### Problem to solve
Reading the listing that follows, count the lines where "kind" appears, and answer with only that count.

### Raw data
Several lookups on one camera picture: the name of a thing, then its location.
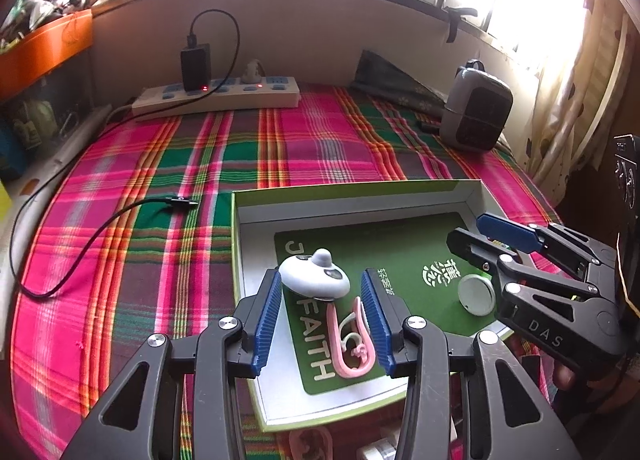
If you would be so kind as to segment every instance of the chinese characters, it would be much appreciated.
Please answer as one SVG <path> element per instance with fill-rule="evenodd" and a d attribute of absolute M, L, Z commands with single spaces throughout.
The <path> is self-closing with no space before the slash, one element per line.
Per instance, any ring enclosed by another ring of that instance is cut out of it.
<path fill-rule="evenodd" d="M 430 267 L 425 265 L 422 269 L 422 279 L 430 287 L 436 287 L 437 285 L 446 287 L 454 278 L 459 277 L 460 271 L 454 260 L 447 260 L 444 263 L 433 262 Z"/>
<path fill-rule="evenodd" d="M 378 276 L 380 277 L 380 282 L 382 286 L 385 287 L 385 291 L 387 294 L 391 296 L 395 295 L 394 289 L 391 286 L 391 281 L 389 280 L 389 276 L 386 273 L 385 269 L 378 269 Z"/>

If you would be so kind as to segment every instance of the power adapter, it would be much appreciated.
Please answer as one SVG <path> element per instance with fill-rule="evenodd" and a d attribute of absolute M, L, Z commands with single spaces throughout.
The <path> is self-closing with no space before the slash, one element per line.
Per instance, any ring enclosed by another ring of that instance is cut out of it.
<path fill-rule="evenodd" d="M 185 92 L 207 90 L 211 81 L 211 51 L 209 44 L 197 45 L 195 35 L 187 37 L 187 47 L 180 52 L 182 85 Z"/>

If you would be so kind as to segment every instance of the white curtain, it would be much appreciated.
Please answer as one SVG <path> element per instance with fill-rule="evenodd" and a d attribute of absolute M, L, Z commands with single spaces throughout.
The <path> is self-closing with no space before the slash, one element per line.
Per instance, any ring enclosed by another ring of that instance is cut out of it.
<path fill-rule="evenodd" d="M 552 204 L 568 176 L 600 165 L 628 74 L 634 29 L 619 0 L 550 0 L 527 173 Z"/>

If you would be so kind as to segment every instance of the human hand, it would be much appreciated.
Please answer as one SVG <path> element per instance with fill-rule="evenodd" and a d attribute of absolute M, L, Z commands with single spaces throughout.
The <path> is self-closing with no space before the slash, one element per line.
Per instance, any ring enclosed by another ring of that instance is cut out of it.
<path fill-rule="evenodd" d="M 603 393 L 608 392 L 613 388 L 615 383 L 620 377 L 620 370 L 614 368 L 610 373 L 601 380 L 592 380 L 587 382 L 588 387 L 593 390 L 599 390 Z M 554 384 L 559 390 L 569 390 L 575 384 L 575 373 L 572 372 L 567 366 L 556 361 L 554 364 Z M 621 408 L 630 400 L 632 400 L 636 394 L 640 391 L 640 382 L 628 374 L 623 376 L 620 386 L 616 391 L 605 400 L 600 407 L 596 410 L 596 413 L 610 413 L 611 411 Z"/>

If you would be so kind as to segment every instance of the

### Solution
5